-- GIVEN INFORMATION follows --
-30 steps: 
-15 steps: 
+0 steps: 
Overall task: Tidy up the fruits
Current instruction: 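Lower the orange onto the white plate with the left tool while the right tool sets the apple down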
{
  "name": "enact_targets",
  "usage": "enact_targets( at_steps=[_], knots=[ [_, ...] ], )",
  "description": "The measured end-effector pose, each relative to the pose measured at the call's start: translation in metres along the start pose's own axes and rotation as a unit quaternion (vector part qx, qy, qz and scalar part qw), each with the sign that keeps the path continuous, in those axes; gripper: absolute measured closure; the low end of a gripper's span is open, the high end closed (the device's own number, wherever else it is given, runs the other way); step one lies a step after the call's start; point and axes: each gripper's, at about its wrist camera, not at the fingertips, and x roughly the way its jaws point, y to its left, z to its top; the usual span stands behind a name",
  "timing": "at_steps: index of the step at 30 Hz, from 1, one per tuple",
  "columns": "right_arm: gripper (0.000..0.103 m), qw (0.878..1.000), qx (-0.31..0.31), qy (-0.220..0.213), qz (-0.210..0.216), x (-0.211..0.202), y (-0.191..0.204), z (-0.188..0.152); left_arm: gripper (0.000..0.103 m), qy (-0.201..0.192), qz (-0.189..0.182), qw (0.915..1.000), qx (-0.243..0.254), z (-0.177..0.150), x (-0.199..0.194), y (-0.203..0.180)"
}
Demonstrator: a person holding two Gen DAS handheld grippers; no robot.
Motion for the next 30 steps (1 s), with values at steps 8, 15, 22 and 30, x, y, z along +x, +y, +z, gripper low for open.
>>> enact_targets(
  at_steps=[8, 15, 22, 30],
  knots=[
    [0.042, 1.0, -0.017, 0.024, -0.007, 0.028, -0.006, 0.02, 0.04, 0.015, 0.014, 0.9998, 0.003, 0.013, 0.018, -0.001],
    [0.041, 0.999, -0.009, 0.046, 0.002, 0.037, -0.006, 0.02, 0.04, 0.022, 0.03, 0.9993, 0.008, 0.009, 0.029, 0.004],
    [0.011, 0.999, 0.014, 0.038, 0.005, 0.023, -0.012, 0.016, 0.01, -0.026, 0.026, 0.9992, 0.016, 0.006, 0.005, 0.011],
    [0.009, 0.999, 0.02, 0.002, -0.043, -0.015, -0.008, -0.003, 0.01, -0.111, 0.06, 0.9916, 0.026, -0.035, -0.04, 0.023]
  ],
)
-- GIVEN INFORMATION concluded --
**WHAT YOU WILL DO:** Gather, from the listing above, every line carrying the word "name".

**SOLUTION TO THIS TASK:**
  "name": "enact_targets",
  "description": "The measured end-effector pose, each relative to the pose measured at the call's start: translation in metres along the start pose's own axes and rotation as a unit quaternion (vector part qx, qy, qz and scalar part qw), each with the sign that keeps the path continuous, in those axes; gripper: absolute measured closure; the low end of a gripper's span is open, the high end closed (the device's own number, wherever else it is given, runs the other way); step one lies a step after the call's start; point and axes: each gripper's, at about its wrist camera, not at the fingertips, and x roughly the way its jaws point, y to its left, z to its top; the usual span stands behind a name",

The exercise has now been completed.